__TASK ITEM__. Retype the data that follows with no alterations, please.

__SUPPLIED MATERIAL__.
──────────
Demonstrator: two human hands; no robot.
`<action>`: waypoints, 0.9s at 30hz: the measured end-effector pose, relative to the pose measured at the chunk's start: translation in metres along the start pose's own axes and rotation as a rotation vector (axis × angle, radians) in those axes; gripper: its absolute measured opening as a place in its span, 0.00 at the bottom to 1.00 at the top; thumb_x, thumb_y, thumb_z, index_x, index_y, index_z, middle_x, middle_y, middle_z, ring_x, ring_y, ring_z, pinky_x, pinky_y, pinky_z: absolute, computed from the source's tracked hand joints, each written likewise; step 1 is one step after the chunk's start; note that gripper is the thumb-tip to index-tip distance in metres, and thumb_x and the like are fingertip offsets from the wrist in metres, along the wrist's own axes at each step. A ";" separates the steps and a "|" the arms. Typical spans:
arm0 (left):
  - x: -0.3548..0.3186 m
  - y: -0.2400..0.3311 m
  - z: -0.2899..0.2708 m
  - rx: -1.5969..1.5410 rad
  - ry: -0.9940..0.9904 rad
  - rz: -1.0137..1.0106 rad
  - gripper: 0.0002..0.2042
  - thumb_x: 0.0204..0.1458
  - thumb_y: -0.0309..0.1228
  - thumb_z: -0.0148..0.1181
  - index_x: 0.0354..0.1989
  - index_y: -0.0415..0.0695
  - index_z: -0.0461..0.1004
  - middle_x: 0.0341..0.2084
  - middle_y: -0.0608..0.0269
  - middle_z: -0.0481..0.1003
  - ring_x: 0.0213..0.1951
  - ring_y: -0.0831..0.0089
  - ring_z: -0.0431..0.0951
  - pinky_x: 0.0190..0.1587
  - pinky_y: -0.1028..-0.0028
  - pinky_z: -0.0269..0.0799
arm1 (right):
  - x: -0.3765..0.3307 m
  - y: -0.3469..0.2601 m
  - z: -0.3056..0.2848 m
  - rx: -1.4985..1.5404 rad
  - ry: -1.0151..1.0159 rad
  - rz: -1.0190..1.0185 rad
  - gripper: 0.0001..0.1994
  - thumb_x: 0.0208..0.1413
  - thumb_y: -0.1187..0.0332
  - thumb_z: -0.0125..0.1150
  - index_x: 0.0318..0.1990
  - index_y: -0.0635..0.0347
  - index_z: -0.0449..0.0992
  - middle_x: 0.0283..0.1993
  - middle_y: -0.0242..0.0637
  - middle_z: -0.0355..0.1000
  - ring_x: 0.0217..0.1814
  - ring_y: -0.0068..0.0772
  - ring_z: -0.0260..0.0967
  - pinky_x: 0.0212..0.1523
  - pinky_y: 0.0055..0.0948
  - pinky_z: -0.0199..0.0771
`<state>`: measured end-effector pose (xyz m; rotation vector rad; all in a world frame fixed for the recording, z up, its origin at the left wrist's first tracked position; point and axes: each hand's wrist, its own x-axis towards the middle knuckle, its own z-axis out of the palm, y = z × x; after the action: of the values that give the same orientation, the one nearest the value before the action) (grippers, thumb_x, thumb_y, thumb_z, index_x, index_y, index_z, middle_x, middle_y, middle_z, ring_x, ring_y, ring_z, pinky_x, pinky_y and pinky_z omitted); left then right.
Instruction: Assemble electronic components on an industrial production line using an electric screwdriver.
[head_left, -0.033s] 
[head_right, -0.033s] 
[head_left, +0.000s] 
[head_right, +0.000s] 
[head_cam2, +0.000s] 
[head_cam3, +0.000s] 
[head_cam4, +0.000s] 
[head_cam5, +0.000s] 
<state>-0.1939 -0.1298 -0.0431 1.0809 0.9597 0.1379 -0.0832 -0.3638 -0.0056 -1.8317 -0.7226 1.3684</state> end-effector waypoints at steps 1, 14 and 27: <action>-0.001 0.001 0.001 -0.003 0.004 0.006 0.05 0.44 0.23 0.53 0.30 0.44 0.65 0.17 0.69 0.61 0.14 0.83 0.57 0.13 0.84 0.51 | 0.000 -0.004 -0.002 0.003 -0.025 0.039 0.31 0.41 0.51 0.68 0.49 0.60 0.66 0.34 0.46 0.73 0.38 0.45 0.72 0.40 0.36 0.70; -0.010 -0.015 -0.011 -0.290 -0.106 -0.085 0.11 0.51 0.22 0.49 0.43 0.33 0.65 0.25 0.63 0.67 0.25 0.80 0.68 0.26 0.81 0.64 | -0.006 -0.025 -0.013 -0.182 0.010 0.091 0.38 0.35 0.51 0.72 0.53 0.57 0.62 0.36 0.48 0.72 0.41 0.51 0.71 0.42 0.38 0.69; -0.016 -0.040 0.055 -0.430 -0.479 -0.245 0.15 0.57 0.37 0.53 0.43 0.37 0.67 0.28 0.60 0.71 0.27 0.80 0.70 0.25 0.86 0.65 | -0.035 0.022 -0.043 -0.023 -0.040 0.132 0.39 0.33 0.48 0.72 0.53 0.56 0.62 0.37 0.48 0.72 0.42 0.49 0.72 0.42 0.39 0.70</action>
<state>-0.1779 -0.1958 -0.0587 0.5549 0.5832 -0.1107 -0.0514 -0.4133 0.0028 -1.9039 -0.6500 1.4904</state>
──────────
__SOLUTION TO THIS EXERCISE__.
Demonstrator: two human hands; no robot.
`<action>`: waypoints, 0.9s at 30hz: the measured end-effector pose, relative to the pose measured at the chunk's start: translation in metres along the start pose's own axes and rotation as a rotation vector (axis × angle, radians) in those axes; gripper: its absolute measured opening as a place in its span, 0.00 at the bottom to 1.00 at the top; thumb_x, thumb_y, thumb_z, index_x, index_y, index_z, middle_x, middle_y, middle_z, ring_x, ring_y, ring_z, pinky_x, pinky_y, pinky_z: absolute, computed from the source's tracked hand joints, each written likewise; step 1 is one step after the chunk's start; note that gripper is the thumb-tip to index-tip distance in metres, and thumb_x and the like are fingertip offsets from the wrist in metres, along the wrist's own axes at each step. A ";" separates the steps and a "|" the arms. Typical spans:
arm0 (left):
  - x: -0.3548..0.3186 m
  - y: -0.2400..0.3311 m
  - z: -0.2899..0.2708 m
  - rx: -1.5969..1.5410 rad
  - ry: -0.9940..0.9904 rad
  - rz: -1.0137..1.0106 rad
  - gripper: 0.0002..0.2042
  - thumb_x: 0.0204..0.1458
  - thumb_y: -0.0309..0.1228
  - thumb_z: -0.0148..0.1181
  - index_x: 0.0354..0.1989
  - index_y: -0.0415..0.0695
  - index_z: -0.0461..0.1004
  - middle_x: 0.0341..0.2084
  - middle_y: -0.0608..0.0269
  - middle_z: -0.0481..0.1003
  - ring_x: 0.0213..0.1951
  - ring_y: -0.0831..0.0089
  - ring_z: -0.0431..0.0951
  - pinky_x: 0.0190..0.1587
  - pinky_y: -0.1028..-0.0028
  - pinky_z: -0.0269..0.0799
arm1 (right):
  - x: -0.3765..0.3307 m
  - y: -0.3469..0.2601 m
  - z: -0.3056..0.2848 m
  - rx: -1.4985..1.5404 rad
  - ry: -1.0151..1.0159 rad
  - rz: -1.0190..1.0185 rad
  - gripper: 0.0001..0.1994
  - thumb_x: 0.0208..0.1413
  - thumb_y: -0.1187..0.0332
  - thumb_z: -0.0125..0.1150
  - index_x: 0.0318..0.1990
  - index_y: -0.0635..0.0347
  - index_z: -0.0449..0.0992
  - middle_x: 0.0283..0.1993
  - middle_y: -0.0242..0.0637
  - middle_z: -0.0355..0.1000
  - ring_x: 0.0217..0.1814
  - ring_y: -0.0068..0.0772
  - ring_z: -0.0260..0.0967
  - pinky_x: 0.0212..0.1523
  - pinky_y: 0.0055..0.0948
  - pinky_z: -0.0199..0.0771
`<state>`: measured end-effector pose (xyz m; rotation vector rad; all in a world frame fixed for the recording, z up, its origin at the left wrist's first tracked position; point and axes: each hand's wrist, its own x-axis towards the middle knuckle, its own z-axis out of the palm, y = z × x; after the action: of the values that give the same orientation, the one nearest the value before the action) (grippers, thumb_x, thumb_y, thumb_z, index_x, index_y, index_z, middle_x, middle_y, middle_z, ring_x, ring_y, ring_z, pinky_x, pinky_y and pinky_z omitted); left then right.
Instruction: Assemble electronic components on an industrial production line using an electric screwdriver.
[head_left, -0.033s] 
[head_right, -0.033s] 
[head_left, +0.000s] 
[head_right, +0.000s] 
[head_cam2, +0.000s] 
[head_cam3, +0.000s] 
[head_cam4, +0.000s] 
[head_cam5, +0.000s] 
<state>-0.1939 -0.1298 -0.0431 1.0809 0.9597 0.1379 -0.0832 -0.3638 -0.0056 -1.8317 -0.7226 1.3684</state> end-effector waypoints at steps 1, 14 and 27: <action>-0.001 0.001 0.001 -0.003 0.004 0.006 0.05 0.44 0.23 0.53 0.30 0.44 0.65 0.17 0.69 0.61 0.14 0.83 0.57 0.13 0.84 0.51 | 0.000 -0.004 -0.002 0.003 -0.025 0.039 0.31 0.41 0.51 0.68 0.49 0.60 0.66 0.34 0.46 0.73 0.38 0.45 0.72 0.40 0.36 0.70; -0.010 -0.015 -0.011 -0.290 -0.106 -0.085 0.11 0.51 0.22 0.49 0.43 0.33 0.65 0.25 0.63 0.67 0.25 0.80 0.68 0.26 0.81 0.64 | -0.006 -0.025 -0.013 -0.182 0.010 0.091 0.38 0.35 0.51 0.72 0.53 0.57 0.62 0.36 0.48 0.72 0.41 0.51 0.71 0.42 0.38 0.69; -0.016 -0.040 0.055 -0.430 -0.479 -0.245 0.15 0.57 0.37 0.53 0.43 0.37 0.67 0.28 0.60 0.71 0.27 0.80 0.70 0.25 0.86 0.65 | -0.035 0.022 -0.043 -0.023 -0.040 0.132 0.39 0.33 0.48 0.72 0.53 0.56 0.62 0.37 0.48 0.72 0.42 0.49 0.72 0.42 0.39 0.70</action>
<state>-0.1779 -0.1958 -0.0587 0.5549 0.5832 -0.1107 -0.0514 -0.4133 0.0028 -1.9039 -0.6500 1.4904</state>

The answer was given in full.